Post-Panamax : le nouvel horizon du transport maritime 

[Décryptages - International]
Les professions utilisent souvent deux vocabulaires, l’un technique, l’autre métaphorique. Dans le transport maritime, on classe les navires selon leur longueur, leur largeur ou maître-bau, leur tirant d’eau et leur tirant d’air (hauteur des superstructures au-dessus de la ligne de flottaison), leur tonnage, leur déplacement… A côté de ce code normatif, on utilise couramment un langage plus imagé.

Les Panamax – pour Panama maximum – désignent ainsi les cargos de dimensions telles qu’ils peuvent franchir le canal de Panama en pleine charge : longueur et largeur inférieures respectivement à 294 et 32 mètres, tirants d’eau et d’air inférieurs à 12 et 58 mètres. Les Panamax peuvent transporter 12 à 13 containers de front.

L’achèvement prévu en 2016 du nouveau canal de Panama va changer la donne.

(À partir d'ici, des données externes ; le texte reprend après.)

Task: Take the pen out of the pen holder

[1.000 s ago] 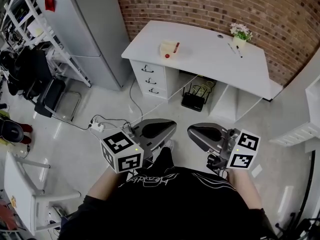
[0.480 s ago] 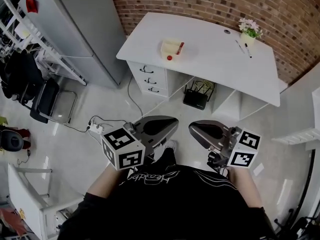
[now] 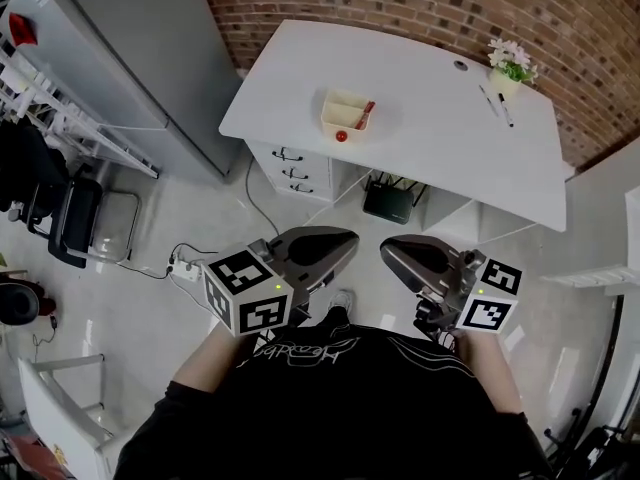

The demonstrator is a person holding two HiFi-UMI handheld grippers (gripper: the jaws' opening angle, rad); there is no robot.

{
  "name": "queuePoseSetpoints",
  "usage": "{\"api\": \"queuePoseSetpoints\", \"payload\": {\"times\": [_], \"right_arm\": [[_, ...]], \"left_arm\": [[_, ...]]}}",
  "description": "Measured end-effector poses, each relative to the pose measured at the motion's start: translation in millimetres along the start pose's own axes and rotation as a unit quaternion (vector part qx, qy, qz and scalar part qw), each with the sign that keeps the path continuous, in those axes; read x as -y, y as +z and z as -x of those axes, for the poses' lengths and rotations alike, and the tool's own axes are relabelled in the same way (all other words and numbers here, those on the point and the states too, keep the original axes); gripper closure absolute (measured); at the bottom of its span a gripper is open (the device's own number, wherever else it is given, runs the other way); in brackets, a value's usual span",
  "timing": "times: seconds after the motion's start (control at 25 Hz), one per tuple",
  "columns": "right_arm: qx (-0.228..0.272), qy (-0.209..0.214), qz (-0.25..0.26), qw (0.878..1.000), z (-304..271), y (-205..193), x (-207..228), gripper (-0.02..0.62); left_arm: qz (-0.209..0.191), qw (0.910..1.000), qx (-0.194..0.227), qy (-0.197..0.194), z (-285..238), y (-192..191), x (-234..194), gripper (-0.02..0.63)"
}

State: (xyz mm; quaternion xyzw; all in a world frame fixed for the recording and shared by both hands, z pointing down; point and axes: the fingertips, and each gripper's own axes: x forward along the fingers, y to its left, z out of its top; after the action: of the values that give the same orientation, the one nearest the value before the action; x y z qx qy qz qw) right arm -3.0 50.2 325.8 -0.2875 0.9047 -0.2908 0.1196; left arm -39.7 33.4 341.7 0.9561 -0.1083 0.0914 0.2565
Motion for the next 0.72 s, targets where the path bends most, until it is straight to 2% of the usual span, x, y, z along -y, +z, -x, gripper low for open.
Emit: {"api": "queuePoseSetpoints", "payload": {"times": [0.28, 0.72], "right_arm": [[0.012, -0.022, 0.006, 1.000, -35, 26, 35, 0.591], [0.009, -0.040, 0.018, 0.999, -40, 46, 68, 0.591]], "left_arm": [[-0.001, 1.0000, 0.003, 0.000, 4, 24, -46, 0.603], [0.000, 1.0000, 0.002, -0.002, -18, 45, -75, 0.603]]}}
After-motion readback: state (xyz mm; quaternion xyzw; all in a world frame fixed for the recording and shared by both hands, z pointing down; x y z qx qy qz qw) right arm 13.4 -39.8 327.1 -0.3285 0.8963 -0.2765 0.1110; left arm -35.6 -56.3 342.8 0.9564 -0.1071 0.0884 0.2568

Des bâtiments longs de 366 mètres, larges de 49 mètres, d'un tirant d'eau de près de 20 mètres, pourront alors passer du Pacifique à l’Atlantique, et réciproquement, sans devoir contourner le cap Horn. On donne le nom de Post-Panamax à de ce type de navires. Ils sont capables d’accepter frontalement jusqu’à 18 containers.

En prévision de la prochaine ouverture du nouveau canal, on construit des Post-Panamax depuis plusieurs années. Ils représentent déjà 16% des navires marchands dans le monde, et 45% de la capacité mondiale de fret. Leur nombre augmente de 5% par an.

La classification des navires se retrouve dans le langage portuaire : les ports dits Panamax sont ceux capables d’accueillir les navires Panamax. Compte tenu des perspectives de croissance du trafic, beaucoup ont entrepris de s’équiper en portiques de classe Post-Panamax, aptes à décharger les containers des navires correspondants.

La montée en puissance des Post-Panamax pourrait reconfigurer la carte du transport maritime. Aux Etats-Unis, le port de Houston se dote de portiques géants afin d’accueillir, une fois le nouveau canal de Panama ouvert, le fret asiatique destiné au Texas et au Nouveau-Mexique qui transite actuellement par les ports de Californie. Montréal investit de même dans le Post-Panamax en espérant recueillir une partie du trafic de Vancouver.

En France, après Le Havre et Dunkerque, Fos-sur-Mer s’est doté de portiques Post-Panamax, avec l’ambition d’orienter vers la France une part du fret actuellement déchargé à Gênes et Barcelone.